◆ Assignment: Pick out the lines below that contain the string "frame" and copy them all.

Given material section start

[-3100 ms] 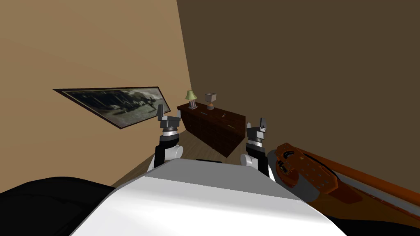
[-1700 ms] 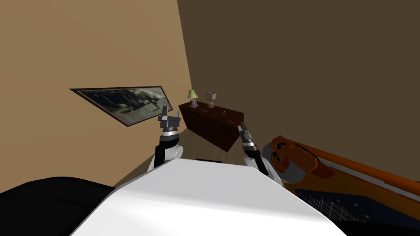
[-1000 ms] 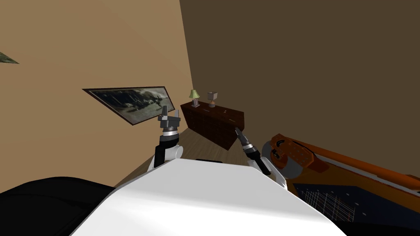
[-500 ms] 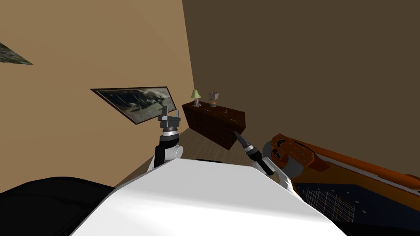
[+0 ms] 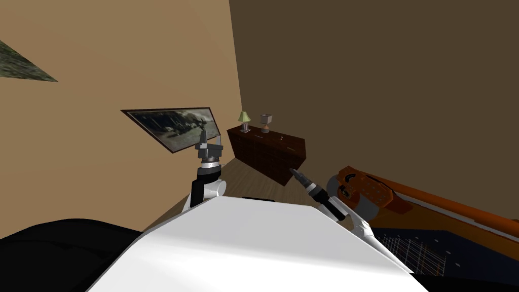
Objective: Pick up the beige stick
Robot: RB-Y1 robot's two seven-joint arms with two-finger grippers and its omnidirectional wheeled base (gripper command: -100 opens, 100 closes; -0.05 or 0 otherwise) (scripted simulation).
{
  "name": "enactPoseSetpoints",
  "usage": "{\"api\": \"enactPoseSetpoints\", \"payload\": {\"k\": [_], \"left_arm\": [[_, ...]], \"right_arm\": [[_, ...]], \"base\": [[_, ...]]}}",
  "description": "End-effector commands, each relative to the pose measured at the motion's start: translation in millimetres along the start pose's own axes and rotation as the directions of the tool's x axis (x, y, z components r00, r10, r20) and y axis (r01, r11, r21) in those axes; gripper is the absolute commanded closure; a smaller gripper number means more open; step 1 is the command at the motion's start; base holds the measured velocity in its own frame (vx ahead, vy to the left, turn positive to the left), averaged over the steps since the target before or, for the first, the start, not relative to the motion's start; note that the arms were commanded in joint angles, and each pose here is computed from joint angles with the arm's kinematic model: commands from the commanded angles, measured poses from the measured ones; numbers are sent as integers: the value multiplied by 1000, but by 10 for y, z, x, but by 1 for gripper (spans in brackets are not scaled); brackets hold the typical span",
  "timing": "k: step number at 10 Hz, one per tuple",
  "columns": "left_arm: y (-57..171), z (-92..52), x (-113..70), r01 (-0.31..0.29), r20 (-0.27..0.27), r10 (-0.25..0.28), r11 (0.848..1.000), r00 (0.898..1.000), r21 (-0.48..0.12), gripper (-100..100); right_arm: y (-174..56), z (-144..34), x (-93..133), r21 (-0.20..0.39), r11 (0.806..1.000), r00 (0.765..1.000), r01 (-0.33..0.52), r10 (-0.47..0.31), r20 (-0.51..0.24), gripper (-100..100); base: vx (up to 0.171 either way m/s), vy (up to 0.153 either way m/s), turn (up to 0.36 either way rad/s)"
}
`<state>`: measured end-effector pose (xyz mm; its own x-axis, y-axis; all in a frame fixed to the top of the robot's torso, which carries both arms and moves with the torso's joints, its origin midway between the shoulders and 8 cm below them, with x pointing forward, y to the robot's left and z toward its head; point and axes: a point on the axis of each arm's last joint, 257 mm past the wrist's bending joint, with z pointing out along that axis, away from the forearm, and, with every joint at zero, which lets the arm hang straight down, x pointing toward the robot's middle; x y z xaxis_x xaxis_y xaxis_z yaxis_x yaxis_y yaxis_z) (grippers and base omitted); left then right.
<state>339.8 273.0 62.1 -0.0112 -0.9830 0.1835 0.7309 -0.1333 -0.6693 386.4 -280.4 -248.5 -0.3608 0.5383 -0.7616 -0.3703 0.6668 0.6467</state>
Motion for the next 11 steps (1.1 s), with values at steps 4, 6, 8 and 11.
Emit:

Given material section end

◆ Result:
  "description": "End-effector commands, each relative to the pose measured at the motion's start: translation in millimetres along the start pose's own axes and rotation as the directions of the tool's x axis (x, y, z components r00, r10, r20) and y axis (r01, r11, r21) in those axes; gripper is the absolute commanded closure; a smaller gripper number means more open; step 1 is the command at the motion's start; base holds the measured velocity in its own frame (vx ahead, vy to the left, turn positive to the left), averaged over the steps since the target before or, for the first, the start, not relative to the motion's start; note that the arms were commanded in joint angles, and each pose here is computed from joint angles with the arm's kinematic model: commands from the commanded angles, measured poses from the measured ones; numbers are sent as integers: the value multiplied by 1000, but by 10 for y, z, x, but by 1 for gripper (spans in brackets are not scaled); brackets hold the typical span",
`<state>`: measured end-effector pose (xyz mm; its own x-axis, y-axis; all in a frame fixed to the top of the robot's torso, which carries both arms and moves with the torso's joints, its origin midway between the shoulders and 8 cm below them, with x pointing forward, y to the robot's left and z toward its head; point and axes: a point on the axis of each arm's last joint, 257 mm past the wrist's bending joint, with z pointing out along that axis, away from the forearm, and, with every joint at zero, which lets the arm hang straight down, x pointing toward the robot's middle; x y z xaxis_x xaxis_y xaxis_z yaxis_x yaxis_y yaxis_z) (grippers and base omitted); left then right.

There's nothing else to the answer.